## Saved data entries
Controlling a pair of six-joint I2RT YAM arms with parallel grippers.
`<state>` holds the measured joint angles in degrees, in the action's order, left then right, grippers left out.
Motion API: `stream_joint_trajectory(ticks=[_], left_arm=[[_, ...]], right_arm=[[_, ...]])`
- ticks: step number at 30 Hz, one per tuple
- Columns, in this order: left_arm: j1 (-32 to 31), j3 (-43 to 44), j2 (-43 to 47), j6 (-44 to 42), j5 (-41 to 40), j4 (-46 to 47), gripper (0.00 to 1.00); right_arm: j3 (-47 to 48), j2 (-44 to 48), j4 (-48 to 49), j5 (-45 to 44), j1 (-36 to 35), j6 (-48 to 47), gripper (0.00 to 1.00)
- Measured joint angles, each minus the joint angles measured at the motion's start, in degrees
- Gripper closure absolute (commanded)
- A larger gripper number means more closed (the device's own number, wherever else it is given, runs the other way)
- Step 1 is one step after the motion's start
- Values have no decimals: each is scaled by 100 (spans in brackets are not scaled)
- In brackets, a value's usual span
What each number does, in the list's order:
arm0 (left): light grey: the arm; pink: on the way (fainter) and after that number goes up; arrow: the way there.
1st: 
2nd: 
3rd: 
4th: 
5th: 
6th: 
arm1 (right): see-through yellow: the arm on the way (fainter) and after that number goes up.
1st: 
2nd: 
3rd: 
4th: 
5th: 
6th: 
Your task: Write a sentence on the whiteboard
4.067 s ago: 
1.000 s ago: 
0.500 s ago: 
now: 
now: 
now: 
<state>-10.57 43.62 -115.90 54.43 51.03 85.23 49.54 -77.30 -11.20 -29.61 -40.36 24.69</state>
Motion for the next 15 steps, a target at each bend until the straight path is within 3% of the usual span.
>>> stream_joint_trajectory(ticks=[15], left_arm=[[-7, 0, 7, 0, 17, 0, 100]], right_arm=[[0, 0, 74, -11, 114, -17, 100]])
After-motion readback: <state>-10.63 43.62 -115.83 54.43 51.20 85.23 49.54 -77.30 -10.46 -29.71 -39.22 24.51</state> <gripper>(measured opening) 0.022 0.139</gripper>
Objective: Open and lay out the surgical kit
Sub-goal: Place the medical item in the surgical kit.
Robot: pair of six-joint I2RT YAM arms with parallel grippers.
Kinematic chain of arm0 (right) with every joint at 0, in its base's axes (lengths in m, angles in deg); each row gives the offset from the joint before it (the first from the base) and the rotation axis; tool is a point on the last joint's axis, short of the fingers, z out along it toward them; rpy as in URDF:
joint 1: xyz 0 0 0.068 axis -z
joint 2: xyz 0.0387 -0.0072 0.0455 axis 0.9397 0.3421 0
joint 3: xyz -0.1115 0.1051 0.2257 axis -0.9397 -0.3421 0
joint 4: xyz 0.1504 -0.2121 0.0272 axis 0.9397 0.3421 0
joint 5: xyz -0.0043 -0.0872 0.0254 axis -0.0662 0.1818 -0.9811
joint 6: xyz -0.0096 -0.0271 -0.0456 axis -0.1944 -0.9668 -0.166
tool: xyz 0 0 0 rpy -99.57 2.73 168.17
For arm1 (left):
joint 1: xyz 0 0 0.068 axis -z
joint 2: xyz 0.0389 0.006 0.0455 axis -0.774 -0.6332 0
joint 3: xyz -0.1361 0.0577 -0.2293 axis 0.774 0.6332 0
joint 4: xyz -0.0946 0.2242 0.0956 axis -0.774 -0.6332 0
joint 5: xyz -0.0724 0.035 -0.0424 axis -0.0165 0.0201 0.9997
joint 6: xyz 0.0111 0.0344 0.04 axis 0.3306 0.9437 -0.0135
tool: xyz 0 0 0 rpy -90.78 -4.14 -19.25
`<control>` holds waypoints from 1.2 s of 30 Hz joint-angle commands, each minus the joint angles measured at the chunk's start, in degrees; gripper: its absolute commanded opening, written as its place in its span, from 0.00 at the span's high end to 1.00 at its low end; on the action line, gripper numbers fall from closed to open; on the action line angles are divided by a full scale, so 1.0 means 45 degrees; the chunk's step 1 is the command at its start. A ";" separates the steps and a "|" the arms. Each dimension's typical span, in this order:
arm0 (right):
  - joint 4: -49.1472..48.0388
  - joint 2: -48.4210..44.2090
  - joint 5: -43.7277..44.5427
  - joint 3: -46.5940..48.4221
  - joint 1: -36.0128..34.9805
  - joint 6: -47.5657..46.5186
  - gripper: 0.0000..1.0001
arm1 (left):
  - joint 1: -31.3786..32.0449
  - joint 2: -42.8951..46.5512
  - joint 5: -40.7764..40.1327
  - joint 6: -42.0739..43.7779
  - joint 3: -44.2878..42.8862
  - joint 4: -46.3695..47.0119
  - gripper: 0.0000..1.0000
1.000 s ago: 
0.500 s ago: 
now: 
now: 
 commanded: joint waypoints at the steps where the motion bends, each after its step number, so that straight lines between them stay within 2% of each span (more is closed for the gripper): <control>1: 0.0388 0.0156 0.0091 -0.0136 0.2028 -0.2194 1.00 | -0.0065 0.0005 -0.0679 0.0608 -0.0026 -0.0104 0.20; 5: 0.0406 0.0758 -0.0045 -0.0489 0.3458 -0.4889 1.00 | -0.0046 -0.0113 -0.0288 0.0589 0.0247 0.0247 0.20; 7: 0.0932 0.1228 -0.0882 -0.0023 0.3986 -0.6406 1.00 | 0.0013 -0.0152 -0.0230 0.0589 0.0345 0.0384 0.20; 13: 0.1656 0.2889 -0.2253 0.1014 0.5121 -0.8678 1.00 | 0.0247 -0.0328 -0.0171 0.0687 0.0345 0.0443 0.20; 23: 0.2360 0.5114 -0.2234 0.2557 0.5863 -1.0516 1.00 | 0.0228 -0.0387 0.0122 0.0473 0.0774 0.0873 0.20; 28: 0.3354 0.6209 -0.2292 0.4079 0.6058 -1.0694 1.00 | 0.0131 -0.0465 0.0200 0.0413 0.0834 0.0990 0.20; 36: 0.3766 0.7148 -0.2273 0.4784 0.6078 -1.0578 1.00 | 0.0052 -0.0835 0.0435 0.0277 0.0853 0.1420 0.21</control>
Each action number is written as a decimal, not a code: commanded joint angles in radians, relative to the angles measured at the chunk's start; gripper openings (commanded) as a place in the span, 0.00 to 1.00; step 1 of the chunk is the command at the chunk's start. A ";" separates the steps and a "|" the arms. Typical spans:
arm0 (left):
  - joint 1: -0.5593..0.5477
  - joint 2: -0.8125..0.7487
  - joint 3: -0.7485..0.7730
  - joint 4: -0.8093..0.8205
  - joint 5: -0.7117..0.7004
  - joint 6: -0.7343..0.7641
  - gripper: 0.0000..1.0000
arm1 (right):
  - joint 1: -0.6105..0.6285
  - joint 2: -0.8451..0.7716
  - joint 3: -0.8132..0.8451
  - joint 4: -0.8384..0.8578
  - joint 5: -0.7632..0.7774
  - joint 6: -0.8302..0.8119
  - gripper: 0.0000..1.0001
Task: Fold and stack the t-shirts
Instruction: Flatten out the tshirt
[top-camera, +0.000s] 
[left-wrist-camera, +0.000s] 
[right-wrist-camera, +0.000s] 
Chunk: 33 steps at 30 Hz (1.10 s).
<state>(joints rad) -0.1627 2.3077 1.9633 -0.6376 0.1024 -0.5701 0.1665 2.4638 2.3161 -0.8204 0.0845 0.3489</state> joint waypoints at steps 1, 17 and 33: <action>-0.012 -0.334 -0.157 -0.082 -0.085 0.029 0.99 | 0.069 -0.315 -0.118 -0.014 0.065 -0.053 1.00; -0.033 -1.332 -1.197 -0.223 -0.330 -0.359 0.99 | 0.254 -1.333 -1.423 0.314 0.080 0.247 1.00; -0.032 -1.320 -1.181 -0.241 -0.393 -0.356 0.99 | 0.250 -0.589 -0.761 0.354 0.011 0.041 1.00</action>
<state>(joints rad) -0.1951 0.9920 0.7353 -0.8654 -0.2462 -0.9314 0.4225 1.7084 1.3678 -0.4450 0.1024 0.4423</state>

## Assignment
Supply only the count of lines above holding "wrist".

## Written reply
2